Overall, A GREAT DEAL 




Emeril and I have someting in common! We both use Wusthof knives! He's famous, I'm not!
Wusthof manufacturing quality and time tested paring knife designs for a real good price. The handles in this set are CLOSE TO the Wusthof Classic Line but not quite as comfortable and "familiar". I would say these knives are more a compromise between the forged CLASSIC line and the lower cost consumer "GOURMET" line from Wusthof. Only TWO instead of three rivets in the handle, the other differences are that the blade is not forged but STAMPED and the gauge (thickness) is lighter / thinner. It uses X46Cr13 steel (equivalent to a 420 steel) instead of X50CrMo15 (a 440 steel) that is used in Wusthof's higher end knives (Classic, Culinar, Gran Prix) lines. This is STILL an excellent HIGH CARBON STAINLESS steel! The knives are made in Solingen, Germany. The packaging states the knives are full tang meaning that metal is covered running under the complete handle. A good thing for balance and longevity of use.
The three paring knife designs are the three I use most while food prepping - a 3-in. Paring Knife, 3-in. European Style Serrated Paring Knife and a 2.25-in. Curved Peeling Knife. The knives had a good, sharp "hand honed" edge from the factory.

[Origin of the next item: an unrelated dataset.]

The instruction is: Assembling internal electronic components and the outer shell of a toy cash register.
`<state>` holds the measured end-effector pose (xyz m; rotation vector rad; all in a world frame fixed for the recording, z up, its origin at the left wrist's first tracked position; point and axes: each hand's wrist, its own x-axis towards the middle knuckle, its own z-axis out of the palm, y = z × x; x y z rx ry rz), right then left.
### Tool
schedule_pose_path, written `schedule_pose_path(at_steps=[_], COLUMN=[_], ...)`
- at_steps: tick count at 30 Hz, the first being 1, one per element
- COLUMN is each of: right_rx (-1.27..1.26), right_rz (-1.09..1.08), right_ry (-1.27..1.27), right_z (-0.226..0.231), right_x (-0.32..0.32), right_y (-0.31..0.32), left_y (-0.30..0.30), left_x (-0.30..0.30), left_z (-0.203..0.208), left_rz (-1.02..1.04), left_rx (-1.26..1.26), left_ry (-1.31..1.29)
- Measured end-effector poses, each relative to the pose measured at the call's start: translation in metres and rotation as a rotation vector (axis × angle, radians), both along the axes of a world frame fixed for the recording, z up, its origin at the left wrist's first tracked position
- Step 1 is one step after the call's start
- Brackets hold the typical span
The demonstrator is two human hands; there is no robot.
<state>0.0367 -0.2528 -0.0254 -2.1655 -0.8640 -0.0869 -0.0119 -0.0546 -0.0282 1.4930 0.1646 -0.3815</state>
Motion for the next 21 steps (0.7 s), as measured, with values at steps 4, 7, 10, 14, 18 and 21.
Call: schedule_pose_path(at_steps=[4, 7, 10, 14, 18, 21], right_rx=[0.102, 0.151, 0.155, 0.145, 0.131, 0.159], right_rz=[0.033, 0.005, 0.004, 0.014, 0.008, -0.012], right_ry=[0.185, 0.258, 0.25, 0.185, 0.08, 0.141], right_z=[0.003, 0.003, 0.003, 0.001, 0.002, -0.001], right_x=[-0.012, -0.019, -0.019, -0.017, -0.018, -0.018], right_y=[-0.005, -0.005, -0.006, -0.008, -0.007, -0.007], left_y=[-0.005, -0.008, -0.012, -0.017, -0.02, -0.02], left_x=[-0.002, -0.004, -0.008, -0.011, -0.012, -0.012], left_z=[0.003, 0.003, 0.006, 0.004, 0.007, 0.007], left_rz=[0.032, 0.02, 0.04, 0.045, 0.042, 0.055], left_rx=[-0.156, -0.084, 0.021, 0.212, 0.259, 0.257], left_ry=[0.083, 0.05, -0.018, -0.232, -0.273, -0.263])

There's this big todo over dishwasher safe and handwash only. The high temperature, caustic detergent and banging against other items DESTROY knives edges! Any knife. It destroys low price ones AND high price ones. Buying a knife because one manufacturer uses "dishwasher safe" in their spiel is paramount to listening to a car salesman telling you to jump your new car off loading docks! Your purchase in either case will need replacement sooner than if you took care of your item. The salesman would like that.
disposable wusthof... 




These knives are almost identical in materials and profile to the equivalent knives in the Wusthof Classic line. The difference is in the construction: these knive's blades are cut, not forged, are much thinner, have no bolster, and are 3/4-tanged. The handles are molded onto the blades, and have two rivets, not three (though larger Emerilware knives have three rivets). The result is a very inexpensive knife that can sit next to your Wusthof Classic Chef's knife and carver, and still look like it belongs to the same set.

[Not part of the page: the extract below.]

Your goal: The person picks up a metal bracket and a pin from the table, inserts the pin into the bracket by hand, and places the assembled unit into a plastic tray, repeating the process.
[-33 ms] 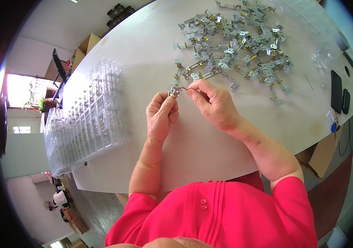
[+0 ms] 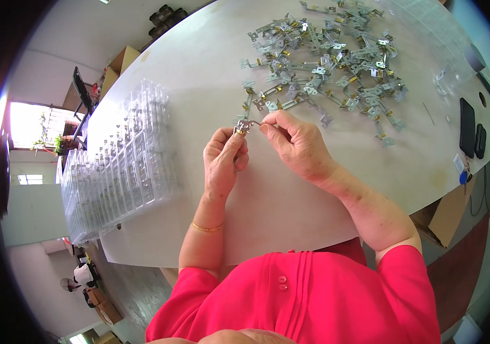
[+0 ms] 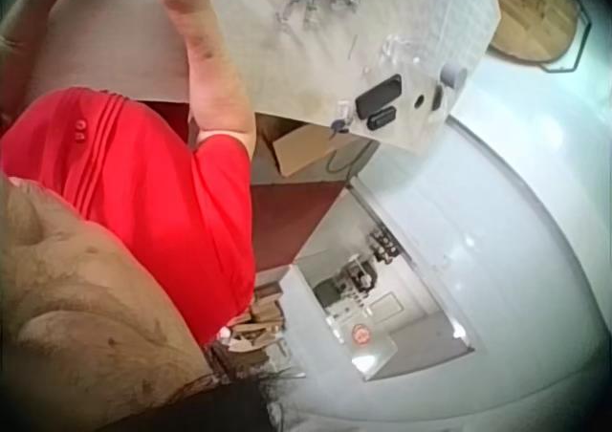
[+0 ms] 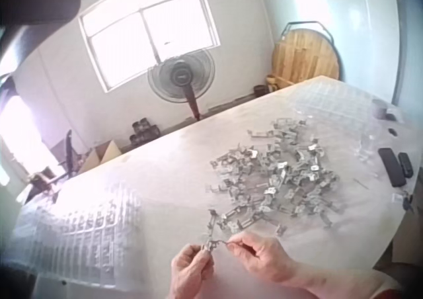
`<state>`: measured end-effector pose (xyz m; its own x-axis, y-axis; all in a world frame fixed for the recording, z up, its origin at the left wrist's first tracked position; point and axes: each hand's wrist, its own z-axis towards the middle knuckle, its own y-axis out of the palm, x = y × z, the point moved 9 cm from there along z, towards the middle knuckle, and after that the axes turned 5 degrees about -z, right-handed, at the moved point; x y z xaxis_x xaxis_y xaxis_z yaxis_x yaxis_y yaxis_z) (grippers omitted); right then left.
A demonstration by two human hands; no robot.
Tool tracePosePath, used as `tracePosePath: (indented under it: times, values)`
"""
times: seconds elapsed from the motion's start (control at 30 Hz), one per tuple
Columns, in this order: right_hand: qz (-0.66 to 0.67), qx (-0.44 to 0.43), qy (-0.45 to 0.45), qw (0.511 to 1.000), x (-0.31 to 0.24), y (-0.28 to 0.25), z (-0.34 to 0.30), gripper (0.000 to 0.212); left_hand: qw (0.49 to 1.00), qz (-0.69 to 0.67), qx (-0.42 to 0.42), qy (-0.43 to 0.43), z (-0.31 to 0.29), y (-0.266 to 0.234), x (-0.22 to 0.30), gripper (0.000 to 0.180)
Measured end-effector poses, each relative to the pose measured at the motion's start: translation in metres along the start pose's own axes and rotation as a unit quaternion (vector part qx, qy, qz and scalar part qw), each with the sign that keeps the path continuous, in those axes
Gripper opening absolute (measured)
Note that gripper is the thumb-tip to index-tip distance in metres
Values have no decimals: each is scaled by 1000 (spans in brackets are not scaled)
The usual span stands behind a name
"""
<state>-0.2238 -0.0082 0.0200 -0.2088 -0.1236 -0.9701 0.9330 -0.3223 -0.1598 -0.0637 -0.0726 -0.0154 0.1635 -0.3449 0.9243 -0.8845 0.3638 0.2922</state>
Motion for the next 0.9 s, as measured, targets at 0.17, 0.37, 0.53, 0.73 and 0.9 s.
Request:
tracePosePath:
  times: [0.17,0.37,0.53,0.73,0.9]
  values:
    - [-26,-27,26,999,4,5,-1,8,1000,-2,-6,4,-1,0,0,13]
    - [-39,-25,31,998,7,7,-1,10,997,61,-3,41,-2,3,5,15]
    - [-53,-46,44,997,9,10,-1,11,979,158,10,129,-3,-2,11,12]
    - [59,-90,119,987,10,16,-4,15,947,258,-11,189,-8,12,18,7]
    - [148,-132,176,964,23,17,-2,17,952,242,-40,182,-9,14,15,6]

If you're used to forged Wusthof or Henkel knives, picking up one of these for the first time is a shock - because of the thinner, 3/4th-tanged blade, the knives weigh about half as much as you expect. This doesn't effect their performance, however - the blade steel is still just as sharp, and the handle feels about the same in the hand. I would never buy a chef's knife from this line, but for uses where weight doesn't matter, these are a definite win.

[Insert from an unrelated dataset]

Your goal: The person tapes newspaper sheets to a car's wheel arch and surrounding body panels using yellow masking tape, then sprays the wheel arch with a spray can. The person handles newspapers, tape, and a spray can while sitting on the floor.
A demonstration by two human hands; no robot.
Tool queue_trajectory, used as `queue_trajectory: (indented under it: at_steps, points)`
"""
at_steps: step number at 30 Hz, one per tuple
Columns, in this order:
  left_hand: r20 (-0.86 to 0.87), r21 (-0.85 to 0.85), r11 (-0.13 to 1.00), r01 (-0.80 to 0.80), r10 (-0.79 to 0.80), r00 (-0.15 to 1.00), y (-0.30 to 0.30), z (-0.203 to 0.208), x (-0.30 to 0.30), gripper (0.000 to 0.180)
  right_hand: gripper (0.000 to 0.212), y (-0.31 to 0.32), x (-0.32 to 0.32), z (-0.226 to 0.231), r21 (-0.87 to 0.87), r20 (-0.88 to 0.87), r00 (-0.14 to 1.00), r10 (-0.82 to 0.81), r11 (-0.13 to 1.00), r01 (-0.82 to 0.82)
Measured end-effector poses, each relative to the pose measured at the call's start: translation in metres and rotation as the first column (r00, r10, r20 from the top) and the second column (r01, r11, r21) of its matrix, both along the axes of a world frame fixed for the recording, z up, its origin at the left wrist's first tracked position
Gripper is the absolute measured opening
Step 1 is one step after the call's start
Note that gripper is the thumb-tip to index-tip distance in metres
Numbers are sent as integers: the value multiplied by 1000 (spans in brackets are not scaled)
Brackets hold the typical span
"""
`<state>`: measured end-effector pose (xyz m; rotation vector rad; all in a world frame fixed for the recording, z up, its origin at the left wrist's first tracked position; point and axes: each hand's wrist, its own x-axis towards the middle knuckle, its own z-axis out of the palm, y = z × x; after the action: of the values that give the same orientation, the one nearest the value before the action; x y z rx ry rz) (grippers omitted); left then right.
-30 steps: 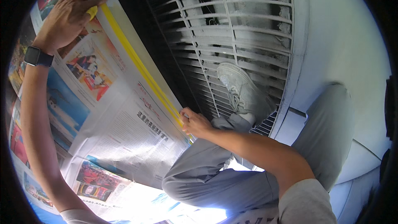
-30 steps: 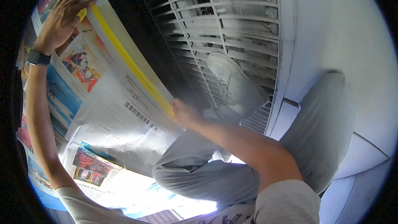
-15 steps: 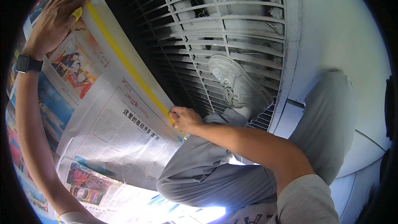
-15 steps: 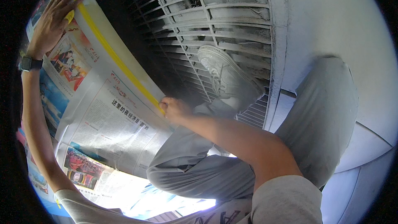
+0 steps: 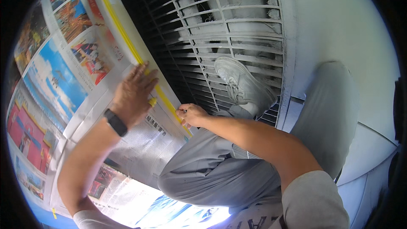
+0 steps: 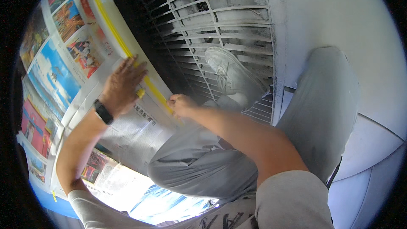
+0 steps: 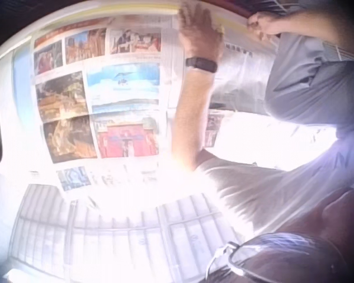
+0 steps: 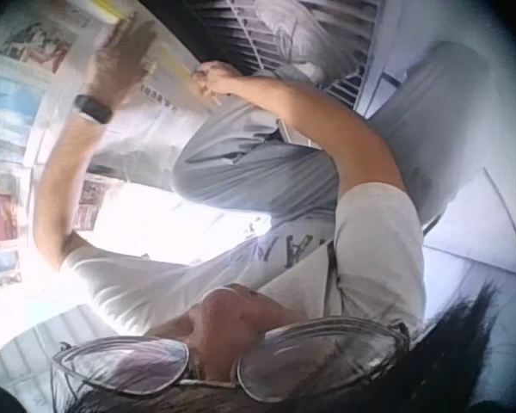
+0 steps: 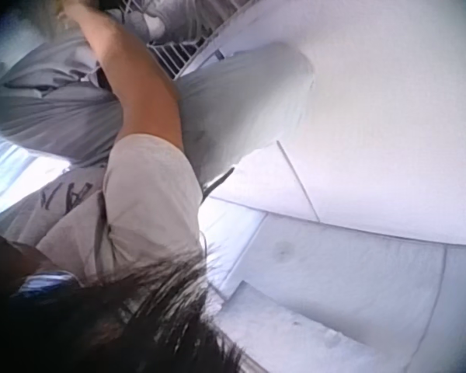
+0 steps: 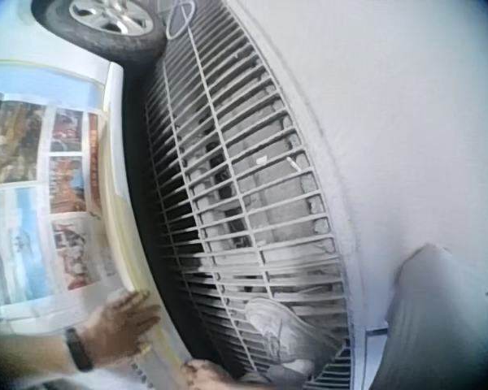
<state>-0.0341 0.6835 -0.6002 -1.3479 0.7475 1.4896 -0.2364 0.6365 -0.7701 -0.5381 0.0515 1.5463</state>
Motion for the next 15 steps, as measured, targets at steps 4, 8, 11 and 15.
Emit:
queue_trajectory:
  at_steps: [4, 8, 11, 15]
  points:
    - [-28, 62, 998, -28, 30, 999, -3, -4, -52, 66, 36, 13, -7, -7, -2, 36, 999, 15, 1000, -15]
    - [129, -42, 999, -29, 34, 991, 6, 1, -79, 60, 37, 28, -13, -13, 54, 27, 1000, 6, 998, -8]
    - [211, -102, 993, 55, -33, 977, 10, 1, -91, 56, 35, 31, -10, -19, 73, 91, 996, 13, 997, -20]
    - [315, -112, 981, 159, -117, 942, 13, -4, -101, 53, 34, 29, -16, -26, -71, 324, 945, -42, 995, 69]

The birds-beak parer is just the right thing for trimming mushrooms or fine herbs (any place where the cutting surface is the curve of your thumb, not a board). The tapered point is a slightly more disposable version of the Classic (I put it in the dishwasher without cringing).
The serrated blade is the blade that lost the set a star; the edge is of good quality, and would be just the right thing for tomatoes, grapefruit, and bread loaves if it were just an inch longer. As it is, I can cut supermarket tomatoes but not heirloom, small grapefruit but not large ones or large navel oranges, and using it for bread is a lost cause. (If you want a smooth drop-point, buy the Wusthof Gourmet set, which is the same line without the signature).
The Amazon[.com] price is about what this set is worth. If the serrated blade were longer, I might even have been willing to pay the list price.
The handle broke off in my hand 




I'm the one who wrote the "disposable wusthof" review below. After more than a year of steady use, the the bird's beak parer just snapped in half in my hand, right where the tang ends in the handle.
Full tangs strengthen the handle, but I figured for a paring knife (that never hit a cutting board) a 3/4 tang was good enough. I was wrong - cheap knives are cheap knives. I'm buying the Classic version to replace this.